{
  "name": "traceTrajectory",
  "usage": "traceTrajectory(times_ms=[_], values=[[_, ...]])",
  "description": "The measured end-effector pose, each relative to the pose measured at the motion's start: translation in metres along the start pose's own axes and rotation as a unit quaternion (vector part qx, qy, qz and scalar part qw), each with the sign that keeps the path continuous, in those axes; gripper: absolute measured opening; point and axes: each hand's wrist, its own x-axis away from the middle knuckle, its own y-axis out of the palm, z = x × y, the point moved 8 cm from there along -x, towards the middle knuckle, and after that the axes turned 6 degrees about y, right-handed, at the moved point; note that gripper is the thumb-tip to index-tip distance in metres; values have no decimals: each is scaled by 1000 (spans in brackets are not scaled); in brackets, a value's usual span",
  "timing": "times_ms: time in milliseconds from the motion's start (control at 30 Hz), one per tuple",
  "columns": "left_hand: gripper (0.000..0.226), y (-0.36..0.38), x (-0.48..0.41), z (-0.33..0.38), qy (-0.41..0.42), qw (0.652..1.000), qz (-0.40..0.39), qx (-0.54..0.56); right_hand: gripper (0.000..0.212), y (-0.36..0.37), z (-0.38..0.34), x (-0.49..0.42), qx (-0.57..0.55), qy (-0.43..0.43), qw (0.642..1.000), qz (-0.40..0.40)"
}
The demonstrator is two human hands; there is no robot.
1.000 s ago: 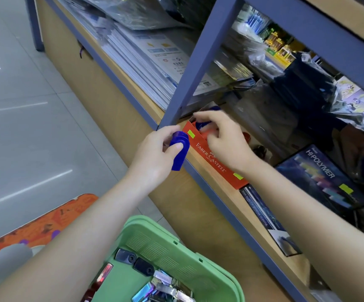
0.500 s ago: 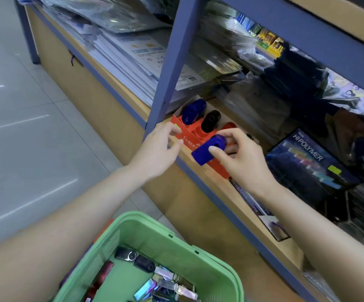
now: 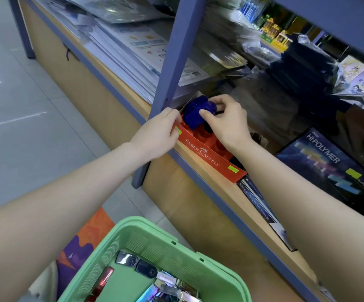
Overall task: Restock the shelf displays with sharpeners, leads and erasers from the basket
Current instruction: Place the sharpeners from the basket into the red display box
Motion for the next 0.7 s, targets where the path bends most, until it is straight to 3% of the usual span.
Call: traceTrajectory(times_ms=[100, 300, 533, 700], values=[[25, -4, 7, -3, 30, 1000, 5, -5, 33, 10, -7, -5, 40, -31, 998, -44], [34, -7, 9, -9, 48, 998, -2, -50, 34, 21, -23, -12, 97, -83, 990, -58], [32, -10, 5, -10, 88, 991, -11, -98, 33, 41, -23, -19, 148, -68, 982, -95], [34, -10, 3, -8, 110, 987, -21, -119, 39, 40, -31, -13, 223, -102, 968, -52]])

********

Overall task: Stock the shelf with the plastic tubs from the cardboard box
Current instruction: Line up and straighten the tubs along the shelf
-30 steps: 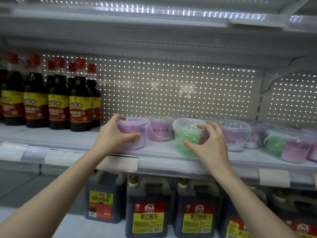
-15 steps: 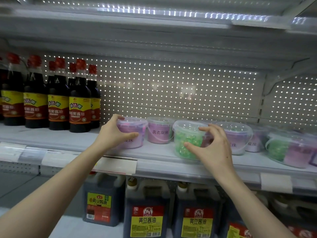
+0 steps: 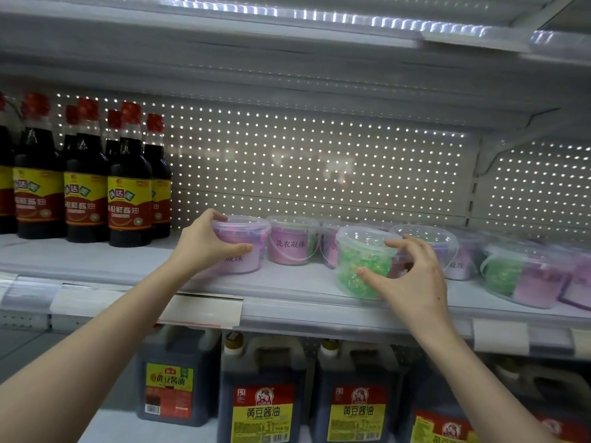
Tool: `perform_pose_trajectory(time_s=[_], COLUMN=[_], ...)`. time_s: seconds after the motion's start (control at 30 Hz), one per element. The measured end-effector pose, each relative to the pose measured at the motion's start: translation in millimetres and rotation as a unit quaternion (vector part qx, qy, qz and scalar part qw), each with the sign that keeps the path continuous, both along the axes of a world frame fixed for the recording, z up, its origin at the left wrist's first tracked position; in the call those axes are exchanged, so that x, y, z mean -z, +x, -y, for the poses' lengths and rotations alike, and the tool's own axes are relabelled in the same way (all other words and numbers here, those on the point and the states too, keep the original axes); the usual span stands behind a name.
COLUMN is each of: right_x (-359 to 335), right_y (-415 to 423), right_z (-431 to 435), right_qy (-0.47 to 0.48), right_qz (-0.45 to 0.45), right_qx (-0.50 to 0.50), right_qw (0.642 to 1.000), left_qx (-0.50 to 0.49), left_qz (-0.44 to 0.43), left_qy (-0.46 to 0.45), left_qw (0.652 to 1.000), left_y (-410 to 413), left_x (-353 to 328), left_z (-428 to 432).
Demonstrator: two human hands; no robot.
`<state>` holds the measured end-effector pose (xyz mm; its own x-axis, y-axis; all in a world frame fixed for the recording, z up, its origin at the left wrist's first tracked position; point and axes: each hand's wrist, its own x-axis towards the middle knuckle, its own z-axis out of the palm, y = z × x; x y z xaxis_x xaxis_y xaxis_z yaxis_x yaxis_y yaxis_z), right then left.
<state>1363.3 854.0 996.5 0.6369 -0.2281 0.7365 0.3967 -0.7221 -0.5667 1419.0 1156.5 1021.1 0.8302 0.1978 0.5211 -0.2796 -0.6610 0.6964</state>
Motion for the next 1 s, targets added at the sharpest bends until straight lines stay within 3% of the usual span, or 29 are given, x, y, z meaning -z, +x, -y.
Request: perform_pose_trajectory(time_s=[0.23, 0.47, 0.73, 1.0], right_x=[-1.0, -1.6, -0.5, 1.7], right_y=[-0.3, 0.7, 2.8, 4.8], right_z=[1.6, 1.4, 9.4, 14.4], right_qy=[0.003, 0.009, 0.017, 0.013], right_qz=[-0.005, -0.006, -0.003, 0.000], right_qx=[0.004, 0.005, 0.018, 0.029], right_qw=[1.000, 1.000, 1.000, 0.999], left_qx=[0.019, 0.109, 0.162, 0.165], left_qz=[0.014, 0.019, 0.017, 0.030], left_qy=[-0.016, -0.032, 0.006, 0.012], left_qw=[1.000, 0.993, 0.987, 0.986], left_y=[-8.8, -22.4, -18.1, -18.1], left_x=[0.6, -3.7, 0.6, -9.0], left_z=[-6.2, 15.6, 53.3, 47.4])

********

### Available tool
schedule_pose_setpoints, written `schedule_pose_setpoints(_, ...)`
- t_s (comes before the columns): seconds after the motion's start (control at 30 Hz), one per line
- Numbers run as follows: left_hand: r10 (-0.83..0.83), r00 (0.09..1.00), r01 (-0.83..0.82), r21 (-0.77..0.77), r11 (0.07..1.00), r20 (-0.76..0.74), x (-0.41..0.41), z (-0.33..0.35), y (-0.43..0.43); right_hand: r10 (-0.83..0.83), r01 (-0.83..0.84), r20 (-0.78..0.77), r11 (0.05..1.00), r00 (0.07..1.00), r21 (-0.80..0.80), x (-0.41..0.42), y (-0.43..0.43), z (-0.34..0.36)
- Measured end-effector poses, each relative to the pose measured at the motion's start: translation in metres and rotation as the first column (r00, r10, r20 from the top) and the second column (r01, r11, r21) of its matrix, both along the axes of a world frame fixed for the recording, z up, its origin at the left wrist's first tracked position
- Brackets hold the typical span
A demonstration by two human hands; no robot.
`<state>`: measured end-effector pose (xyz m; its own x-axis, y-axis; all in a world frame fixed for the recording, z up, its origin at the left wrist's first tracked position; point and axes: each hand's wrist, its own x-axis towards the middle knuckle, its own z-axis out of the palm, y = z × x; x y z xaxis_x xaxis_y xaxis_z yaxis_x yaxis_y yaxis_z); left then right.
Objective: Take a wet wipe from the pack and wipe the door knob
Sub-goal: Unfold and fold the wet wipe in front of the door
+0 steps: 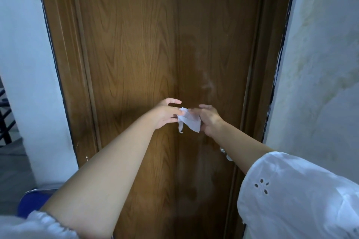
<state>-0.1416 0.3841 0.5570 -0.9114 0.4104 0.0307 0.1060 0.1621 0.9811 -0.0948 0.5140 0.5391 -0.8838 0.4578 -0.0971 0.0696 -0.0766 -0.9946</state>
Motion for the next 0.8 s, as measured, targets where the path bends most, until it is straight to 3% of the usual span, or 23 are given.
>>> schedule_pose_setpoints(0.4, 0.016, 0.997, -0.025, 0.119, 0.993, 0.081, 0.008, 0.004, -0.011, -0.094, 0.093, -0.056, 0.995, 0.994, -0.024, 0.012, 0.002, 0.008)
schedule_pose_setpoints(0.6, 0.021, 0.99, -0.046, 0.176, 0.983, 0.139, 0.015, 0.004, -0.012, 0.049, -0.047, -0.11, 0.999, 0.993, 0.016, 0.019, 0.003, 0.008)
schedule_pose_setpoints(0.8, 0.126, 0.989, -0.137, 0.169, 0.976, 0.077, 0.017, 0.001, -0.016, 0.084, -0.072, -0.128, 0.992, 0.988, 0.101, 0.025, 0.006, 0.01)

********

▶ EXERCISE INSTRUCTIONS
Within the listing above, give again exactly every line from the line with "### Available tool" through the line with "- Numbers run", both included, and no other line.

▶ RESULT OF THIS EXERCISE
### Available tool
schedule_pose_setpoints, written `schedule_pose_setpoints(_, ...)`
- t_s (comes before the columns): seconds after the motion's start (control at 30 Hz), one per line
- Numbers run as follows: left_hand: r10 (-0.83..0.83), r00 (0.09..1.00), r01 (-0.83..0.82), r21 (-0.77..0.77), r11 (0.07..1.00), r20 (-0.76..0.74), x (-0.41..0.41), z (-0.33..0.35), y (-0.43..0.43); right_hand: r10 (-0.83..0.83), r01 (-0.83..0.84), r20 (-0.78..0.77), r11 (0.05..1.00), r00 (0.07..1.00), r21 (-0.80..0.80), x (-0.41..0.42), y (-0.43..0.43), z (-0.34..0.36)

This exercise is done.